SNMP Transactions Initiated by the SNMP Manager

The Oracle® Enterprise Session Border Controller (E-SBC) uses SNMP to exchange information with an SNMP agent acting as a manager using messaging initiated by the SNMP manager, or via traps, initiated by the E-SBC. Messaging initiated by the manager can be understood in terms of two types of commands:

  • GETS—Transactions wherein the manager retrieves information about the device.
  • SETS—Transaction wherein the manager configures the device.

The E-SBC works differently with these transactions when you configure the protocol to function using SNMPv1v2 or SNMPv3.

SNMPv1v2 Configuration

You configure the E-SBC to support manager-initiated transactions using communities.

An SNMP community is a grouping of network devices and management stations used to define where information is sent and accepted. An SNMP device or agent might belong to more than one SNMP community. SNMP community name can be used as a type of password to provide limited access for viewing and setting management information among network management systems (NMSs) that have access to this system. With this field, the SNMP agent provides trivial authentication based on the community name that is exchanged in plain text SNMP messages.

SNMP communities also include access level settings. They are used to define the access rights associated with a specific SNMP community. The Oracle® Enterprise Session Border Controller lets you define one access level: read-only. SNMP community names may be no more than 32 characters and not contain "". You can define multiple SNMP communities on a E-SBC to segregate access modes per community and NMS host.

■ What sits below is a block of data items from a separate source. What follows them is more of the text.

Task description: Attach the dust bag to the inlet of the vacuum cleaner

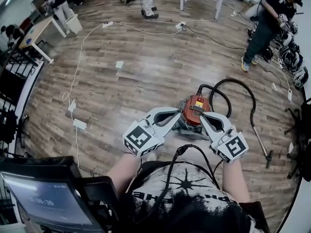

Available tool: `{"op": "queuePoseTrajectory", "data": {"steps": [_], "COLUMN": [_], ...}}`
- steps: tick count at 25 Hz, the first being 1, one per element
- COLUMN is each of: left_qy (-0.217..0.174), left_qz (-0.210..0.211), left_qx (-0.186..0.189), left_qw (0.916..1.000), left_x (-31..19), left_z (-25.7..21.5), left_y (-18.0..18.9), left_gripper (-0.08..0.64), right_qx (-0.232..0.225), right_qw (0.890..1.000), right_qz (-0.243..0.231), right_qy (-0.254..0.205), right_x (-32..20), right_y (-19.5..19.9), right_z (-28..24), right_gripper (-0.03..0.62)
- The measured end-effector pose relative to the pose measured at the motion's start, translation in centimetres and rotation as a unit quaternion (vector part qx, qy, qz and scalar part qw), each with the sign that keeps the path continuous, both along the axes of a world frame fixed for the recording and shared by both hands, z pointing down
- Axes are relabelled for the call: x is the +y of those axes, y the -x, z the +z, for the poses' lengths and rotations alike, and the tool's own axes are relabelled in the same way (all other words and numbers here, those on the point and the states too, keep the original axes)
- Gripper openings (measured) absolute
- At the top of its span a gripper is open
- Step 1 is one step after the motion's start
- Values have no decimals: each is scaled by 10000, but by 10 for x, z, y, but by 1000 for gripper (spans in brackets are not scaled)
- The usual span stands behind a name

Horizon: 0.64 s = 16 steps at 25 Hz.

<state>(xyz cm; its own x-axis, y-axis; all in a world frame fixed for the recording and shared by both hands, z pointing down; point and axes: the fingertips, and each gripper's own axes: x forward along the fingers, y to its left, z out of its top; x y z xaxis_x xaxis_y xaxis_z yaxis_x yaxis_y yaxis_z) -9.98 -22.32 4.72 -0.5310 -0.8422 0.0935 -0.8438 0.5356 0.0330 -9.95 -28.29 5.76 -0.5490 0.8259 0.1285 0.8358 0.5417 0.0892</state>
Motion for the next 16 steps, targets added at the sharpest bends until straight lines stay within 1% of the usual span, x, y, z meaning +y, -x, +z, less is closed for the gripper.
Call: {"op": "queuePoseTrajectory", "data": {"steps": [9,16], "left_qy": [41,22], "left_qz": [223,364], "left_qx": [-26,-70], "left_qw": [9997,9993], "left_x": [-4,-11], "left_z": [0,-5], "left_y": [0,-3], "left_gripper": [2,2], "right_qx": [-71,-95], "right_qw": [9997,9994], "right_qz": [219,319], "right_qy": [-123,-137], "right_x": [-2,-6], "right_y": [0,-4], "right_z": [1,-2], "right_gripper": [6,6]}}
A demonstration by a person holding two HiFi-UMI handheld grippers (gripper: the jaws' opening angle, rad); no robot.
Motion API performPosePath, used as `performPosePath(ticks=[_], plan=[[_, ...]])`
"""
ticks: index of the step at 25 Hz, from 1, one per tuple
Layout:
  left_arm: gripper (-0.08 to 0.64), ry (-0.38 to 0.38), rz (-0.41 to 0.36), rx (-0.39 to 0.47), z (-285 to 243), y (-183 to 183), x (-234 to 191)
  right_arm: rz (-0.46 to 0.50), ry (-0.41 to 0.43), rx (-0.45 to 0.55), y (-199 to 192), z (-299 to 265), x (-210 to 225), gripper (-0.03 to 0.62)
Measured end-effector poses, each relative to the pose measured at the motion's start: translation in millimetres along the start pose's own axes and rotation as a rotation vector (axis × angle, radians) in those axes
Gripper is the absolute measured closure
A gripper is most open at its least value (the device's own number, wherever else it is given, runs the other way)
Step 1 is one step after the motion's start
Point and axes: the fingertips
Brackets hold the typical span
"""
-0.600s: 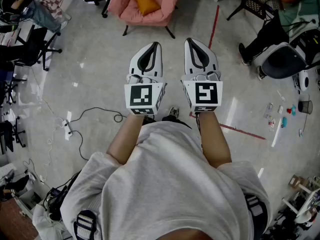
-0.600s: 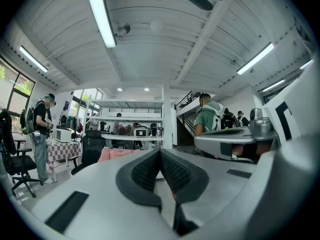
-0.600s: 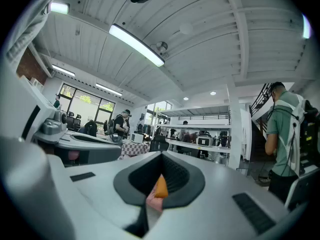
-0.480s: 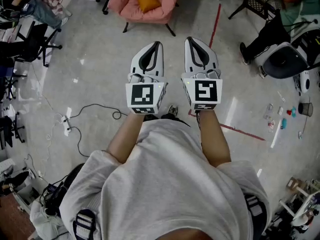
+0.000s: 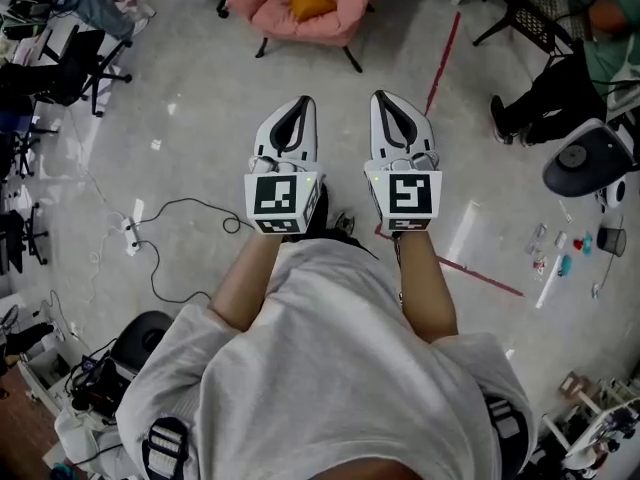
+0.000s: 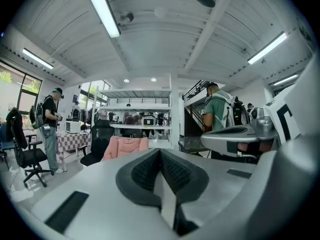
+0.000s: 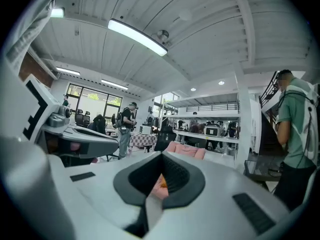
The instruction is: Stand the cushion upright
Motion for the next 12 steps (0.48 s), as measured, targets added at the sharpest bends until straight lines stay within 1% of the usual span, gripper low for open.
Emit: performPosePath(ticks=[4, 8, 12], plan=[[0.546, 0.005, 0.014, -0.022, -19, -8, -17, 0.021, 0.046, -0.034, -6, -26, -5, 0.584], [0.546, 0.015, 0.027, -0.022, -44, -11, -34, 0.05, 0.078, -0.054, -11, -60, -2, 0.584], [0.546, 0.03, 0.063, -0.042, -71, -19, -74, 0.069, 0.114, -0.078, -12, -109, -10, 0.584]])
Point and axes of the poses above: the fingertips, and each gripper's own axes: z backward along the fingers, x to its right, y out of its top, and after that the axes turned 3 degrees about -y, right-handed
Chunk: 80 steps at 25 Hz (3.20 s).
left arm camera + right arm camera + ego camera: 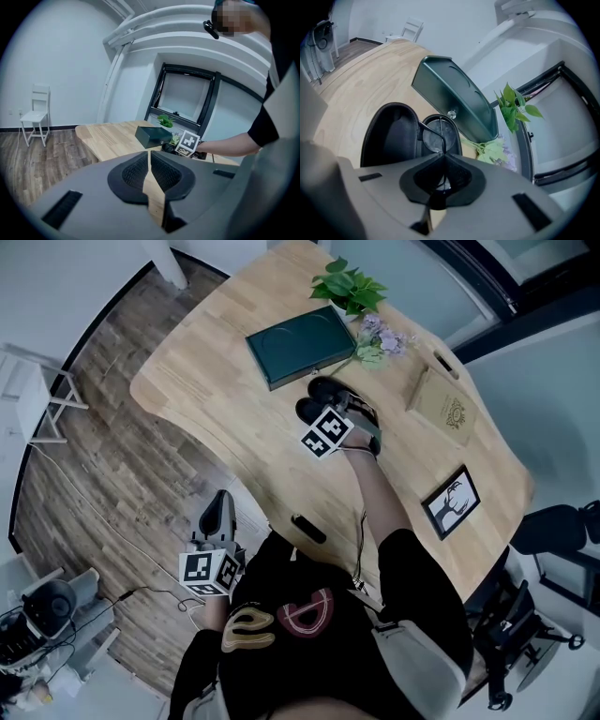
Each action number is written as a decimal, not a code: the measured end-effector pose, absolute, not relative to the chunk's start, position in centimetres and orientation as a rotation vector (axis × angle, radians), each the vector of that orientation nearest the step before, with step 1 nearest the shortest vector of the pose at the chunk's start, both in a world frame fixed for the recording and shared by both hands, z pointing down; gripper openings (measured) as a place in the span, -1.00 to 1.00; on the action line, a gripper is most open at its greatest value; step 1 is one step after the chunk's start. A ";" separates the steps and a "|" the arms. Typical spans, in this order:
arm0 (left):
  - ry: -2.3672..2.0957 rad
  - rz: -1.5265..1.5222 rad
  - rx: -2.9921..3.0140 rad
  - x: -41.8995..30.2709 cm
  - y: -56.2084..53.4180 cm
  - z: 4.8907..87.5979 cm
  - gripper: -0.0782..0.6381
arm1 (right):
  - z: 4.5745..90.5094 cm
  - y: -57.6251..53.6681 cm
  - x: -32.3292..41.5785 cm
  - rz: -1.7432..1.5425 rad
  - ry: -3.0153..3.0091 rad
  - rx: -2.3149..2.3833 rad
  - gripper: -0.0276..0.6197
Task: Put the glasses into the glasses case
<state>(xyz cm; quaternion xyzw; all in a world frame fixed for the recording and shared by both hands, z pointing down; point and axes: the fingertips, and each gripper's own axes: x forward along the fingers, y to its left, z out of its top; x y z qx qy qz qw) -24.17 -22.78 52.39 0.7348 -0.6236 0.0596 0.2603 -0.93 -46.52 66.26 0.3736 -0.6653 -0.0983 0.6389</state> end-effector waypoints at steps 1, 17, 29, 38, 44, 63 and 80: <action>-1.688 0.163 1.989 -24.1 -22.7 52.4 -0.70 | 66.3 -46.6 -0.8 -0.225 -1.511 0.860 -0.88; -1.674 0.156 1.985 -24.2 -22.3 52.9 -0.70 | 66.5 -47.3 -0.6 -0.247 -1.519 0.905 -0.85; -1.658 0.148 1.979 -24.2 -22.6 53.3 -0.70 | 66.1 -47.8 -0.7 -0.239 -1.564 0.932 -0.53; -1.598 0.101 1.991 -23.6 -22.7 53.2 -0.70 | 64.0 -46.9 -1.5 -0.116 -1.698 0.947 -0.18; -1.606 0.066 2.018 -23.4 -23.0 52.5 -0.70 | 60.7 -44.6 -2.3 -0.058 -1.858 1.034 -0.13; -1.516 -0.017 2.198 -19.2 -22.2 49.7 -0.70 | 49.9 -35.0 -0.8 -0.019 -2.059 1.305 -0.13; -1.421 -0.102 2.342 -14.9 -21.7 46.9 -0.70 | 47.3 -26.9 2.5 0.287 -2.195 1.504 -0.13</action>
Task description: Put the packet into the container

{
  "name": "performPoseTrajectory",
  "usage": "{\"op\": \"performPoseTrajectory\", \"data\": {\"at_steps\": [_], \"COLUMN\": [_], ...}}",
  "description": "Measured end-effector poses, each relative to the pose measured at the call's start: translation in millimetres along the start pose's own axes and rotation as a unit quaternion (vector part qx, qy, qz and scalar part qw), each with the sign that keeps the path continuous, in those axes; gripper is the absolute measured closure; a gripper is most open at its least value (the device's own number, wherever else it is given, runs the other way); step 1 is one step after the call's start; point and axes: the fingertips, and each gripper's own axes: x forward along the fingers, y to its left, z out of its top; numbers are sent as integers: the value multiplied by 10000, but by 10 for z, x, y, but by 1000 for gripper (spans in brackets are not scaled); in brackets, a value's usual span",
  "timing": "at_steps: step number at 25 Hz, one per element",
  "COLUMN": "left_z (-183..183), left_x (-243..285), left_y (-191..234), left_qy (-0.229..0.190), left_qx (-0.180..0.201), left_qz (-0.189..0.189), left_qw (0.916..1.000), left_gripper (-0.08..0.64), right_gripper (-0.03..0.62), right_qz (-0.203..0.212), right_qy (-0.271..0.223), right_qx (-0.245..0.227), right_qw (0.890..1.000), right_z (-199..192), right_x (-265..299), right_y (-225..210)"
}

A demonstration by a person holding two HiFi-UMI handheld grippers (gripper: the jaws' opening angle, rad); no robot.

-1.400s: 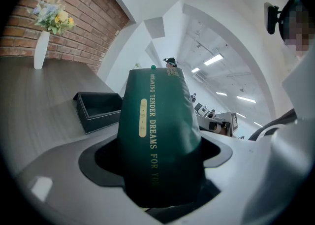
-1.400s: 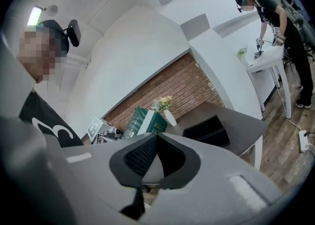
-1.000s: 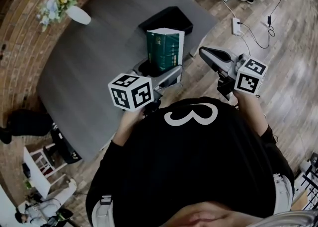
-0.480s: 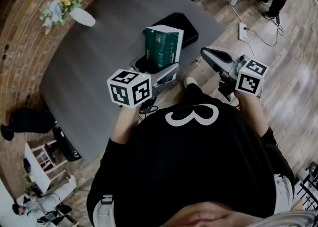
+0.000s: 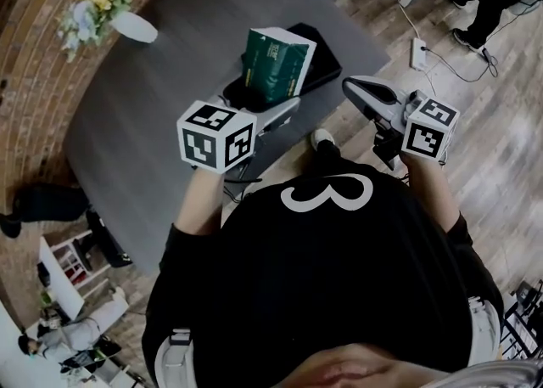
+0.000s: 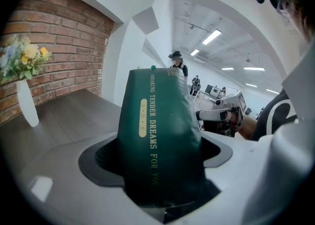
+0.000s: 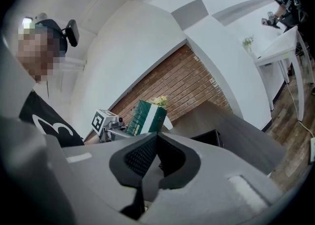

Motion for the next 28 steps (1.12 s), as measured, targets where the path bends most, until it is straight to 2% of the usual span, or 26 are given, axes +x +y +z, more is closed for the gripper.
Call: {"op": "performPoseTrajectory", "data": {"at_steps": [4, 11, 18, 22, 28], "left_z": [103, 196, 138, 25, -123], "left_x": [63, 237, 394, 512, 659], "left_y": [112, 250, 347, 392, 374], "left_qy": [77, 220, 562, 868, 1183], "left_qx": [275, 1098, 1882, 2354, 2404], "left_qz": [54, 37, -76, -85, -329], "left_qw": [9996, 9937, 9805, 9680, 9629], "left_gripper": [95, 94, 95, 94, 94], "right_gripper": [589, 589, 589, 589, 589], "right_qz": [38, 51, -10, -60, -117], "right_qy": [85, 134, 235, 233, 233], "right_qx": [45, 97, 176, 241, 292], "right_qw": [9999, 9999, 9996, 9994, 9992], "right_z": [32, 88, 93, 81, 64], "right_x": [51, 92, 119, 129, 140], "right_y": [-119, -327, -466, -534, -604]}}
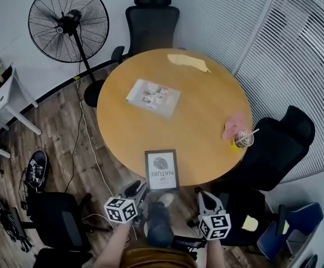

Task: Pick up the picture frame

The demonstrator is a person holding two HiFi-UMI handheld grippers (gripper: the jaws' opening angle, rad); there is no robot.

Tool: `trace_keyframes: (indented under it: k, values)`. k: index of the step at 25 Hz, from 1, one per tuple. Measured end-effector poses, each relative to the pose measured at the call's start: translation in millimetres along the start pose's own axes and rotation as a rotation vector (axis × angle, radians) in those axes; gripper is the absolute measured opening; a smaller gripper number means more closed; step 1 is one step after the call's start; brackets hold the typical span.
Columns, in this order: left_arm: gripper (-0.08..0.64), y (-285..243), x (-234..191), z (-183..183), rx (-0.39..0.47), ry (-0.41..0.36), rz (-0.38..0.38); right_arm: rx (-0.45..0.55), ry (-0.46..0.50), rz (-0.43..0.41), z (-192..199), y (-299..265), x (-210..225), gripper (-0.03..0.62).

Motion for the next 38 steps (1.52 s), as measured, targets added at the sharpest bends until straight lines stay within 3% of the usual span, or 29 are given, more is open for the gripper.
trace_keyframes:
  k: [10, 15, 20, 24, 26, 32, 38]
  values:
    - [0.204, -36.3, -32.7, 31.2, -0.143, 0.157, -0.023, -0.065, -0.043, -0.050, 17.5, -31.6, 17.4, 0.012]
    - [0.230, -52.8, -42.5, 48.0, -0.200, 0.310, 0.021, -0.102, -0.047, -0.062, 20.8, -45.6, 22.6, 0.012]
    - [0.232, -64.0, -48.8, 61.3, -0.177, 0.504, 0.088, -0.140, -0.051, -0.072, 25.4, -54.2, 25.6, 0.012]
    - [0.232, -68.7, -55.7, 65.4, -0.194, 0.510, 0.086, -0.154, -0.049, -0.081, 25.2, -61.8, 27.2, 0.012]
    - [0.232, -72.3, -54.5, 66.1, -0.193, 0.545, 0.132, -0.160, -0.048, -0.086, 24.9, -64.5, 28.2, 0.012]
    - [0.127, -80.0, -50.0, 67.9, -0.216, 0.562, 0.208, -0.172, -0.047, -0.093, 25.6, -69.0, 29.9, 0.012]
    - [0.098, -79.6, -47.9, 68.1, -0.201, 0.629, 0.241, -0.172, -0.047, -0.088, 25.1, -66.2, 31.5, 0.012]
Point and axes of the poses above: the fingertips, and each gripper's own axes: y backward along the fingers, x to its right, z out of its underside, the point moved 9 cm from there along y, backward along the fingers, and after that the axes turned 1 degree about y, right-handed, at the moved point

You configure the members of an SNMP Community using IPv4, IPv6, or a combination of both in the snmp-community > ip-address parameter.

SNMPv3 Configuration

The primary motivation for developing SNMPv3 is to enhance SNMP data security. This enhancement comes at the cost of complexity, both with the mechanisms used for the messaging and the configuration of the agents, including the E-SBC. SNMPv3 generically introduces enhanced authentication, encryption and filtering that you must configure on the E-SBC and the managers, such as element management systems or SNMP browsers.

You configure SNMPv3 using IPv4, IPv6, or a combination of both on the E-SBC via snmp-user-entry, snmp-group-entry, and snmp-view-entry elements and parameters. In addition, you configure snmp-address-entry elements to specify the IP address of appropriate management stations. You can also further define a station as a trap receiver by configuring its snmp-address-entry with a trap-filter-level.